Bryan Klimt

I’ve been learning Go the last few days. I’ve been trying to learn the rules of the language, so that when I encounter new code, I can apply those principles and understand it quickly and thoroughly. But I’ve been having a really hard time. I get the feeling that Go was designed by System Engineers, who focus on implementation. The API Designer in me is getting frustrated with the lack of consistency in the language. There are more exceptions than rules. Here are some of the things I find the most confusing.


Let’s say you want to create a new instance of Foo. How do you do it? Well, first, you’ve got to know what primitive type Foo is descended from. If it happens to be an int or bool or something like that, you can do either of these:

var x Foo
y := 3

If Foo is derived from map, slice, or chan, then you use this special function called make:

hash := make(map[string]int)
slice := make([]int 100)
c := make(chan int)

Why is there this special function that construct these three random types? I don’t know.

If Foo is derived from struct, then you have to know whether the struct is usable when it’s zero-valued. I think most of them are. But watch out, because there’s nothing to stop you from making one that’s zero-valued when it’s not valid.

There’s a function called new that can create a zero-valued struct, but as far I can tell, you’re never supposed to use it, because you can use the literal syntax instead:

// Foo is valid when zero-valued. These two declarations are equivalent.
fooPtr := &Foo{}
fooPtr := new(Foo)

Why does new exist?

If Foo is derived from a struct, and it doesn’t work when zero-valued, then there should be a function somewhere called something like NewFoo. Good luck finding the right one.

foo := foopkg.NewFoo(arg1, arg2)

Value Semantics

Every type in Go uses value semantics, meaning passing it to a function will be a pass-by-value. Except maps and slices. They are passed by reference. I think it’s only those two. Despite the similarity between arrays and slices, the former is a value type, while the latter is a reference type. I think channels are value types, which is strange since it’s the only other type created with make. (Correction: Channels are reference types, so maybe that explains make; it generates the three reference types.)

Partial methods

You can add methods to types outside of the file where the type was defined. This should be incredibly powerful:

type Foo struct {
  bar string

// A method on Foo.
func (foo *Foo) setBar(aString string) { = aString

Unfortunately, this feature has been neutered by only being able to extend types in your own package. You can’t add methods to built-in types like string or int. This means those types can never fulfill any new interfaces you add. You can derive a new type from those types, and extend that, but then you have to explicitly cast wherever you use it.

type ExtensibleInt int

func (x ExtensibleInt) timesTwo() int {
  return x * 2

var myInt extensibleInt = 3

// You have to explicitly cast it back to int.
fmt.Printf("%d", int(myInt));

Non-standard library

Unfortunately, not being able to add methods to string makes the standard library a bit wonky.

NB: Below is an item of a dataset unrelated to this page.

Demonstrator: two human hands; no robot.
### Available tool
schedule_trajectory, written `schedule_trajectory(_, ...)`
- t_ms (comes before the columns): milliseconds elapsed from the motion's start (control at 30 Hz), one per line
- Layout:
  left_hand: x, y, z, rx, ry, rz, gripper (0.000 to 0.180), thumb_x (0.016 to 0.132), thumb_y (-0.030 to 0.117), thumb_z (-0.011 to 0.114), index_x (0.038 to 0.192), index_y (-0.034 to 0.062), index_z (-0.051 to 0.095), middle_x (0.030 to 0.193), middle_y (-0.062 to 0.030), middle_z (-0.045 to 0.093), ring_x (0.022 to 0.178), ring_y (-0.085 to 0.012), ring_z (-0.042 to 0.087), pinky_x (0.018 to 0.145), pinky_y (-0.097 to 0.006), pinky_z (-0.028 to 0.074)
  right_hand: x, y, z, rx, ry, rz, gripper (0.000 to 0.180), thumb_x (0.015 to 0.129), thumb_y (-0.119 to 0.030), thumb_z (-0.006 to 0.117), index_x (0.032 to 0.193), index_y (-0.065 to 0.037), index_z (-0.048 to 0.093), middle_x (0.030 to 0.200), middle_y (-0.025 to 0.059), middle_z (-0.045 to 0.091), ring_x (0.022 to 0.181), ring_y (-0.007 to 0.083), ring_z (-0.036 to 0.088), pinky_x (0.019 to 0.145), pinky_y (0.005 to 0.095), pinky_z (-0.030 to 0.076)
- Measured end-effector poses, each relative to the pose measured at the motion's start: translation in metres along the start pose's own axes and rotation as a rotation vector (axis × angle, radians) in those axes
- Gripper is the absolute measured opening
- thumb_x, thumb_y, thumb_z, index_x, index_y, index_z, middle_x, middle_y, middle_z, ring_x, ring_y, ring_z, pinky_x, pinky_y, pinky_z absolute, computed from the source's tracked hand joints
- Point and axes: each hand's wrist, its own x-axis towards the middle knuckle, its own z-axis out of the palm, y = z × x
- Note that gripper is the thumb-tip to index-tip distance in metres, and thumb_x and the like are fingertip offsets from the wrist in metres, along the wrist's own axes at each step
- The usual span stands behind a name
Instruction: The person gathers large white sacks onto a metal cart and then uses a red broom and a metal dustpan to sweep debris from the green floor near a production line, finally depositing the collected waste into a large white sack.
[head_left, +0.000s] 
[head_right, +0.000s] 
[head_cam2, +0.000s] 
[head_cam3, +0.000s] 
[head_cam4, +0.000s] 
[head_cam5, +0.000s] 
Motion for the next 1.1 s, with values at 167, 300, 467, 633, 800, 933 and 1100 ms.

For example, you have to write strings.HasPrefix(str, pre) instead of the more obvious str.HasPrefix(pre).

The standard library also seems to be missing a lot of the most common data types. As far as I can tell, there are no standard stack or queue types. But there is heap. How can a language provide an http server, but no stack type?

In-band signaling

Go has a wonderful feature that a method can return multiple values.

// ok is true iff the key is in the map.
value, ok := someMap[key]

As the designers of Go point out, this helps you avoid in-band signaling. By not conflating a special value (such as nil) with the lack of presence, you are free to have nil be a legitimately returned value.

Unfortunately, I don’t think they’ve really internalized this concept. Strings can’t nil, which is fine on its own, But lots of folks on the internet have been asking for a nullable string type, such as how nullable types work in C#, or how String works in Java. That way, you can write functions where a string is optional, but the empty string is also a valid input.

So what’s the response from Go’s designers about the requests for nullable strings? To treat the empty string as a special value. Sometimes it’s like they haven’t even read their own design justifications.


This post has been about my problems with learning Go, but let me be clear that I don’t think Go is a terrible language. It has some really great features, such as multiple return values and the := operator. And the results seem to be very efficient binaries that build almost instantly. It may be an awesome language once you get to know it well.

But all the inconsistencies in the language design have made learning it feel like a chore.